When the media surrounds the farmhouse and Whip pays an unpleasant, drunken visit to his ex-wife and teenage son's home, the police are called. He eventually begs Charlie to permit him to stay with him, promising that he will not drink before the NTSB hearing that is within two weeks.

Washington's performance is largely subdued and effective as the unhappy, functioning alcoholic Whitaker - moving smoothly from quietly charming the media with the aura of the benighted hero, or consoling grieving flight staff, then quickly turning ugly and abusive to those around him when his wishes are defied or challenged.

But Zemekis is heavy handed in dictating the mood of the film, playing the Rolling Stones' "Sympathy for the Devil" when Goodman arrives with the cocaine or Joe Cocker's "Feelin' Alright" when Whip is high.
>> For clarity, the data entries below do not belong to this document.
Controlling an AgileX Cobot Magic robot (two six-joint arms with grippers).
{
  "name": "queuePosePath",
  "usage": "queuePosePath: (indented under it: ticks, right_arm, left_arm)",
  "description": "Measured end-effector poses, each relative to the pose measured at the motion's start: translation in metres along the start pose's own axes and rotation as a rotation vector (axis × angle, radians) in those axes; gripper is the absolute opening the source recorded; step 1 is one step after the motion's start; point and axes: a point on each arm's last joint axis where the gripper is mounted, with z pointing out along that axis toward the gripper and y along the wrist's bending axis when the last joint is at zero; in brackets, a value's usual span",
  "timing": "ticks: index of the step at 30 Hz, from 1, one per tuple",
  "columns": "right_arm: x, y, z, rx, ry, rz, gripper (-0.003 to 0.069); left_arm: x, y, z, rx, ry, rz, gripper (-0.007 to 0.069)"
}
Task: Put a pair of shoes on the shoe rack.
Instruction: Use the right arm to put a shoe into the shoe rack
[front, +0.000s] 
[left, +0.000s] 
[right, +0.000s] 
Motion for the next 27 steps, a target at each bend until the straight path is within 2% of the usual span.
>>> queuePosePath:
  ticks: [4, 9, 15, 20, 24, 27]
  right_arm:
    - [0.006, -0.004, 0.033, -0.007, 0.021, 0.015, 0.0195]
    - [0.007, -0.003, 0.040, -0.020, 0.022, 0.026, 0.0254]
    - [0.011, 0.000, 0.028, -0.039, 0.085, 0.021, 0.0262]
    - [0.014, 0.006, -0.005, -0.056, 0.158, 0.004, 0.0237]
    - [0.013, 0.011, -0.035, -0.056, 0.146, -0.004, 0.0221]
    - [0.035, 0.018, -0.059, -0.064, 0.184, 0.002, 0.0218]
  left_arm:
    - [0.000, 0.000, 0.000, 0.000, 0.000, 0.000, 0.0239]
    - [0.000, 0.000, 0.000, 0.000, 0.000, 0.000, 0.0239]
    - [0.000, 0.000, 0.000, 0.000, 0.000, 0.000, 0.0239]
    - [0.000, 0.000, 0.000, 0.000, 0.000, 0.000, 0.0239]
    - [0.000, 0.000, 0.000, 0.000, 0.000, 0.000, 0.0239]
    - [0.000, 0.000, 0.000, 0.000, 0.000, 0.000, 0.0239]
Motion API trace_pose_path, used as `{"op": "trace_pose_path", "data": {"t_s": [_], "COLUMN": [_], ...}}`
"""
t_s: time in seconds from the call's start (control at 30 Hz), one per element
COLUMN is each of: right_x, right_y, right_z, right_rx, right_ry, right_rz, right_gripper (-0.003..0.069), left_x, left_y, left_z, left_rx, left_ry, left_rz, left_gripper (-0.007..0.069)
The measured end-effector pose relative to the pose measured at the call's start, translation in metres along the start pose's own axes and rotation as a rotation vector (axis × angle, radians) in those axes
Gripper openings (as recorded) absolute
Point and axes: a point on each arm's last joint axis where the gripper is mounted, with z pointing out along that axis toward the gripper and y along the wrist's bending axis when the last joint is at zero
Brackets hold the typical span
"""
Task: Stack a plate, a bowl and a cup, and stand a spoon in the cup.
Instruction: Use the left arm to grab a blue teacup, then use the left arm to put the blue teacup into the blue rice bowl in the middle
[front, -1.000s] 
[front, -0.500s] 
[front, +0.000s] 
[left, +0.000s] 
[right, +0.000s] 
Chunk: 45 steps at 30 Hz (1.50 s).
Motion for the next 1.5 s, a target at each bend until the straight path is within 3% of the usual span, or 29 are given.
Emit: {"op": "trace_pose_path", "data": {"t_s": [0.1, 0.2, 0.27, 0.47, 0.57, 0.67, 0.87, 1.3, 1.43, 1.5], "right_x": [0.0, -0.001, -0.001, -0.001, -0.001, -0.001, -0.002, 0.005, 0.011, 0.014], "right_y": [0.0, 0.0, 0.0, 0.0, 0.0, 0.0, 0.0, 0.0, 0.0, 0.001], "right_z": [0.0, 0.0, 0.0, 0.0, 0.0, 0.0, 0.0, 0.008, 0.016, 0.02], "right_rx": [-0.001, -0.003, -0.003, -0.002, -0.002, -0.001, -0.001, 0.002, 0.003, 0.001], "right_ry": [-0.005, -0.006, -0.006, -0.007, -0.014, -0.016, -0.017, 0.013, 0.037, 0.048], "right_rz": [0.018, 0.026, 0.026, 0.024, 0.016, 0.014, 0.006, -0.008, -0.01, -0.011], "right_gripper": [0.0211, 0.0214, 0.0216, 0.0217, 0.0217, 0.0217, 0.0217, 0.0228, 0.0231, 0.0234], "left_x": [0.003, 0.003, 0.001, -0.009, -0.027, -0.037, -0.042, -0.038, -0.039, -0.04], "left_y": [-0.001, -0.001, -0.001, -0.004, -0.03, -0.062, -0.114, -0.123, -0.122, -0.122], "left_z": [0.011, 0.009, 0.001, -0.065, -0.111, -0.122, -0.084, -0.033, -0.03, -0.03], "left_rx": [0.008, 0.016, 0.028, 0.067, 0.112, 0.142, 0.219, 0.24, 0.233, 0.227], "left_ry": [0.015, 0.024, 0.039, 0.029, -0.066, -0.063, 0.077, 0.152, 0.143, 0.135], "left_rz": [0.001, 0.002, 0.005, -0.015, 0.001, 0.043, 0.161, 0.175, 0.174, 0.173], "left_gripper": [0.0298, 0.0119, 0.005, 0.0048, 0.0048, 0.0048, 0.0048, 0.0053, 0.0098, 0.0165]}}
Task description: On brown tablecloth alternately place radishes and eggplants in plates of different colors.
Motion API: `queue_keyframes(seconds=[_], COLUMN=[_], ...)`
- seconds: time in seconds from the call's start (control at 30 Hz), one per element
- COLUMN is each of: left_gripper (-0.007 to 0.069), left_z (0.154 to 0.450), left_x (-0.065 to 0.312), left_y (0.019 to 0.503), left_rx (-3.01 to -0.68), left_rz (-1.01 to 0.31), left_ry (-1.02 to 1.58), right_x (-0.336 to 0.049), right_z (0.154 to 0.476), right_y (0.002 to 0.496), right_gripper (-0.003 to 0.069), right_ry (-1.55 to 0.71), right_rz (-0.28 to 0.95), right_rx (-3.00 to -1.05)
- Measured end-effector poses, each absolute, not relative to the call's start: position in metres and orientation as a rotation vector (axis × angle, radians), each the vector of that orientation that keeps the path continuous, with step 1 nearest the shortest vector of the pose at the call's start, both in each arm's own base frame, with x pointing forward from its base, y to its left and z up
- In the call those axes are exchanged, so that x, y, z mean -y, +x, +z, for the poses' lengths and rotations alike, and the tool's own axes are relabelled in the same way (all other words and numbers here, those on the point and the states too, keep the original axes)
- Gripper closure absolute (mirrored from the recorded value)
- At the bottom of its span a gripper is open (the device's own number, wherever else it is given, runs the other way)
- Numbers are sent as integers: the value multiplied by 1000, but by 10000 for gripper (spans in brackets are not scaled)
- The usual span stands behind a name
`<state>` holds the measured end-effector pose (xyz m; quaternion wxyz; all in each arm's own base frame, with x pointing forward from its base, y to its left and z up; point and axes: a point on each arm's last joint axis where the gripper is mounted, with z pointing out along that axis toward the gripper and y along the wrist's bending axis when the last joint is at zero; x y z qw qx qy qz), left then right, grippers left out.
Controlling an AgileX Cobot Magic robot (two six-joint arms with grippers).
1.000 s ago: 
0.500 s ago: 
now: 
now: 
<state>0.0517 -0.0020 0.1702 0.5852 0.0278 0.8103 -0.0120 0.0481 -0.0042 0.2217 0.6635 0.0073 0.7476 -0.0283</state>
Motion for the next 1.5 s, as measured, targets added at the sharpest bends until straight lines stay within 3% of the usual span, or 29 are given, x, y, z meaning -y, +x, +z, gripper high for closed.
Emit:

We don't need this underlined by the music; the acting and the script are both excellent enough that we don't require that sort of emotional manipulation.

Whip is checked into a guarded hotel room to keep him sober before the hearing in the morning. Although his room has been stripped of alcohol, Whip discovers that the door to the adjoining room is open and finds the alcohol in the mini-bar. He is found passed out, bloodied and drunk in the bathroom by Hugh and Charlie. Harling, beckoned by the panicky duo, brings him coke to prepare him for the hearing.

At the hearing, the lead NTSB investigator Block (Melissa Leo) reveals that a damaged jackscrew in the elevator assembly was the cause of the plane's crash. It appears that Whip will escape responsibility but the investigator raises the issue that two empty bottle of vodka were found in the trash on the plane. As all the toxicology screens were clear for the crew except for Katrina and Whip (and Whip's has been discounted on technical grounds) - logically one or both of them had consumed the alcohol.

Whip has the choice of claiming responsibility or leaving the deceased Katrina to assume blame for the alcohol. I won't reveal the ending but this is Denzel Washington, after all; he may behave like a bastard throughout the film but there is always a core of integrity beneath the grit which is what makes most of his performances so irresistible and so easily cast in the heroic mold in most of his roles.